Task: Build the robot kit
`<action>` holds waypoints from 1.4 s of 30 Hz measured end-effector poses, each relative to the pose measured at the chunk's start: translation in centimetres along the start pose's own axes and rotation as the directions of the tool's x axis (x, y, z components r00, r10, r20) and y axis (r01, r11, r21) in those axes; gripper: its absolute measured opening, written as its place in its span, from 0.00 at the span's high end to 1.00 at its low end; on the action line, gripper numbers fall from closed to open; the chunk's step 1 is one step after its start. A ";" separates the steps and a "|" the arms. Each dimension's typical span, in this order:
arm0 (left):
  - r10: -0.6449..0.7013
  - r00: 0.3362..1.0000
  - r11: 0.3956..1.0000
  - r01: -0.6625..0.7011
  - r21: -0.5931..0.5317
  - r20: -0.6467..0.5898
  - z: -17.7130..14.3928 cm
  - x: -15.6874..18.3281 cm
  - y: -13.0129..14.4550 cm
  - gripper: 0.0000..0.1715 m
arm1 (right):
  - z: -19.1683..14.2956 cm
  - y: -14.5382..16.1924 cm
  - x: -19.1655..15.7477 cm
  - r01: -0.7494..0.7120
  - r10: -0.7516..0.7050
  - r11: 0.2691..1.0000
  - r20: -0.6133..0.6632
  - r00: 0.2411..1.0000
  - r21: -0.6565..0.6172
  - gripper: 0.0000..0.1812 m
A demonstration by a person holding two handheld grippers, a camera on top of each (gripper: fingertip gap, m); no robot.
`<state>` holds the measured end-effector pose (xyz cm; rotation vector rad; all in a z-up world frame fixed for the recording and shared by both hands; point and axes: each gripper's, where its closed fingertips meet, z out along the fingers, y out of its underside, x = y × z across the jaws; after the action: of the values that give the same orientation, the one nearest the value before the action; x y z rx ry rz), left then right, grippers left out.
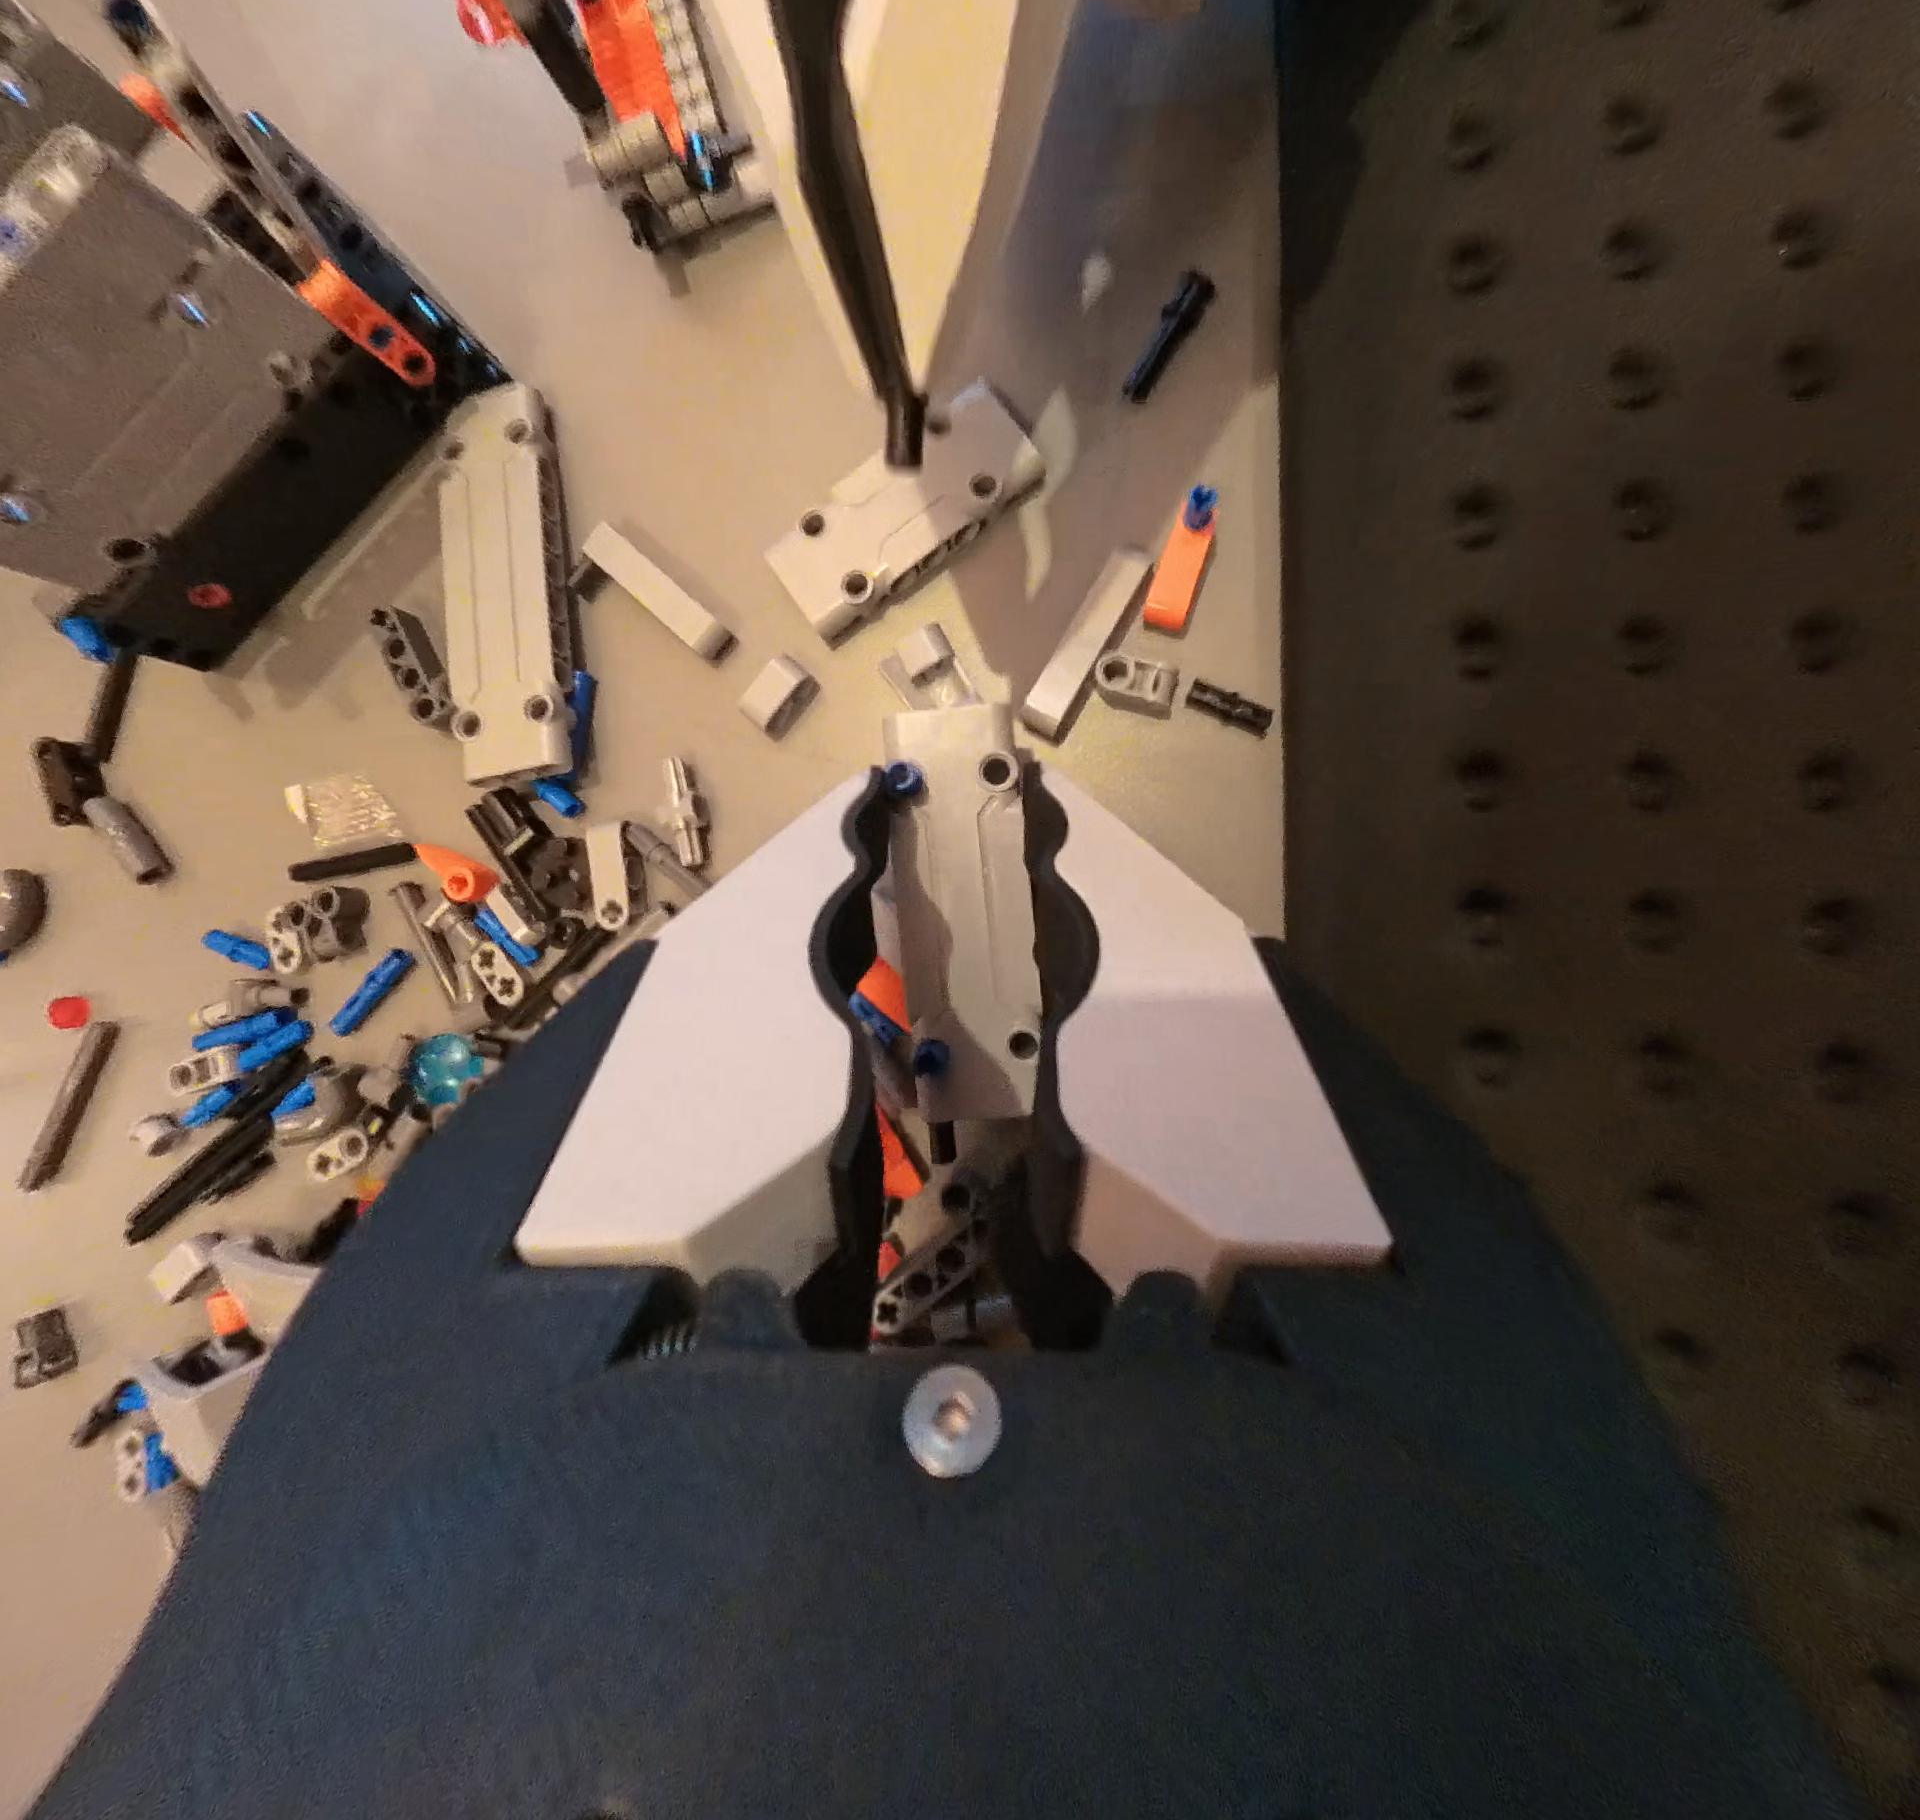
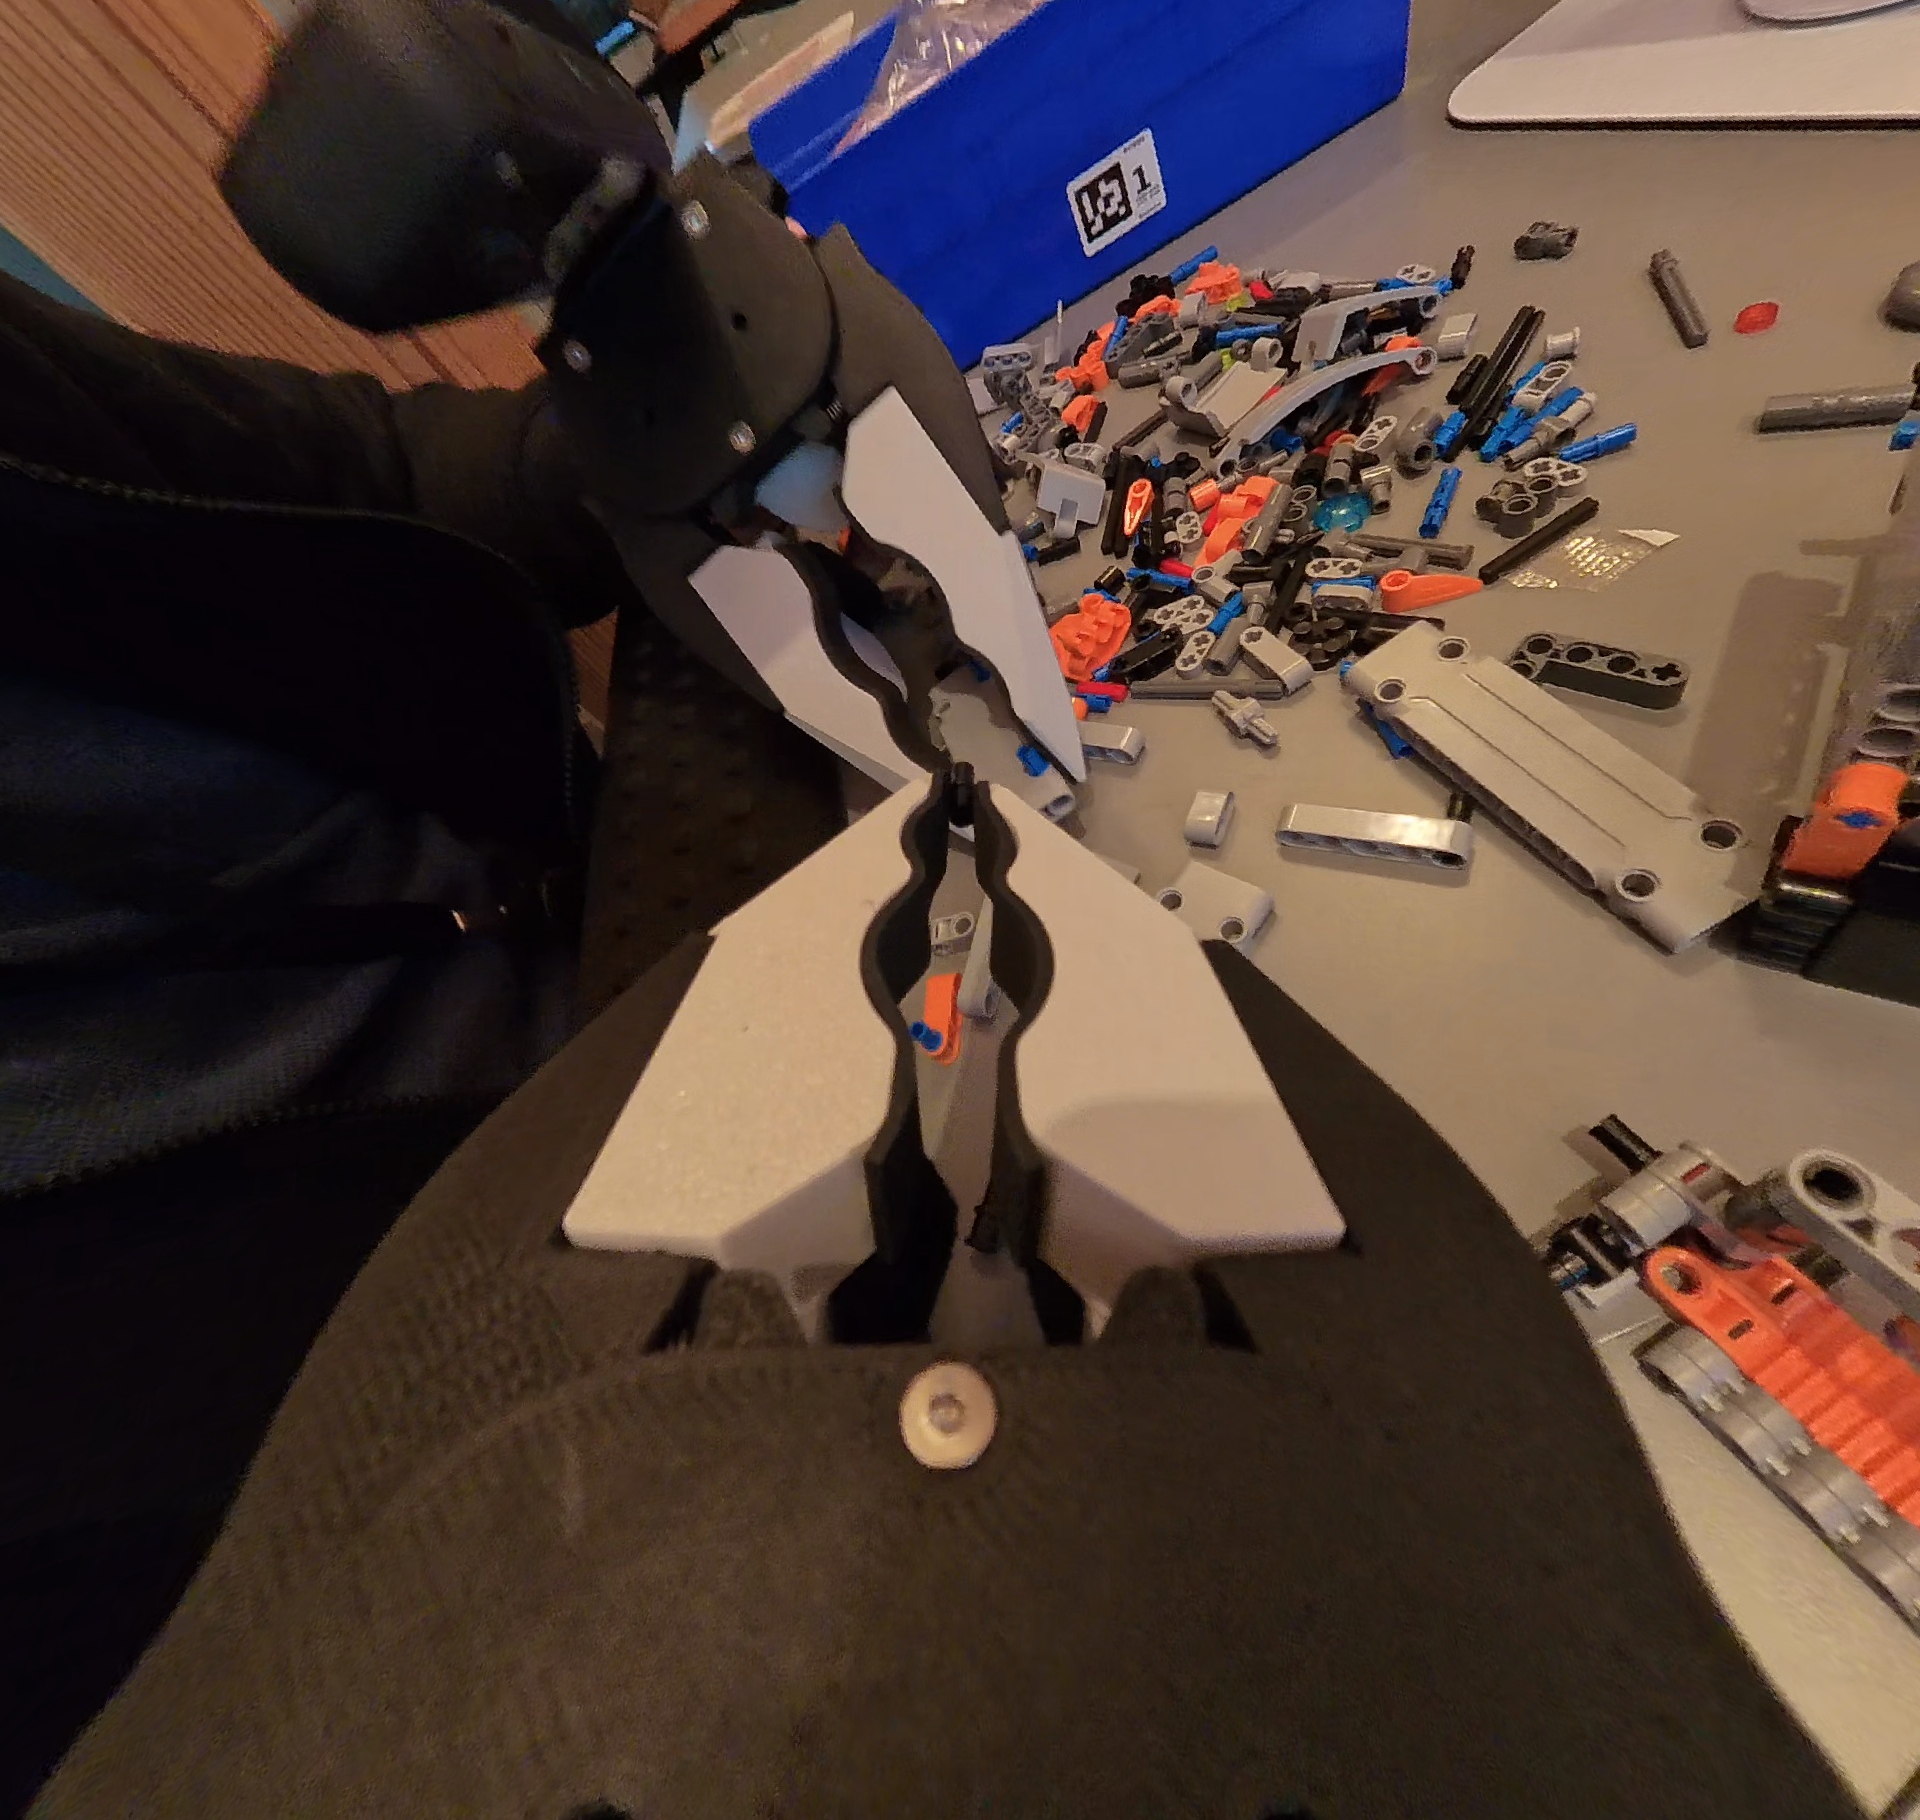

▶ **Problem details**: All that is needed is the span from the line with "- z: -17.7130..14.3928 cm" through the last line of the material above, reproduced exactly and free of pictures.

▶ **Output**:
  - z: -17.7130..14.3928 cm
  - x: -15.6874..18.3281 cm
  - y: -13.0129..14.4550 cm
  - gripper: 0.0000..0.1715 m
arm1 (right):
  - z: -19.1683..14.2956 cm
  - y: -14.5382..16.1924 cm
  - x: -19.1655..15.7477 cm
  - r01: -0.7494..0.7120
  - r10: -0.7516..0.7050
  - r11: 0.2691..1.0000
  - r20: -0.6133..0.6632
  - r00: 0.2411..1.0000
  - r21: -0.6565..0.6172
  - gripper: 0.0000..0.1812 m
A demonstration by a person holding two handheld grippers, a camera on top of each (gripper: fingertip gap, m); no robot.
`<state>` holds the measured end-effector pose (xyz cm; rotation vector rad; all in a z-up world frame fixed for the recording and shared by both hands; point and axes: each gripper's, where its closed fingertips meet, z out along the fingers, y out of its underside, x = y × z across the jaws; after the action: of the values that give the same orientation, the one nearest the value before the action; x y z rx ry rz), left then right, grippers left out.

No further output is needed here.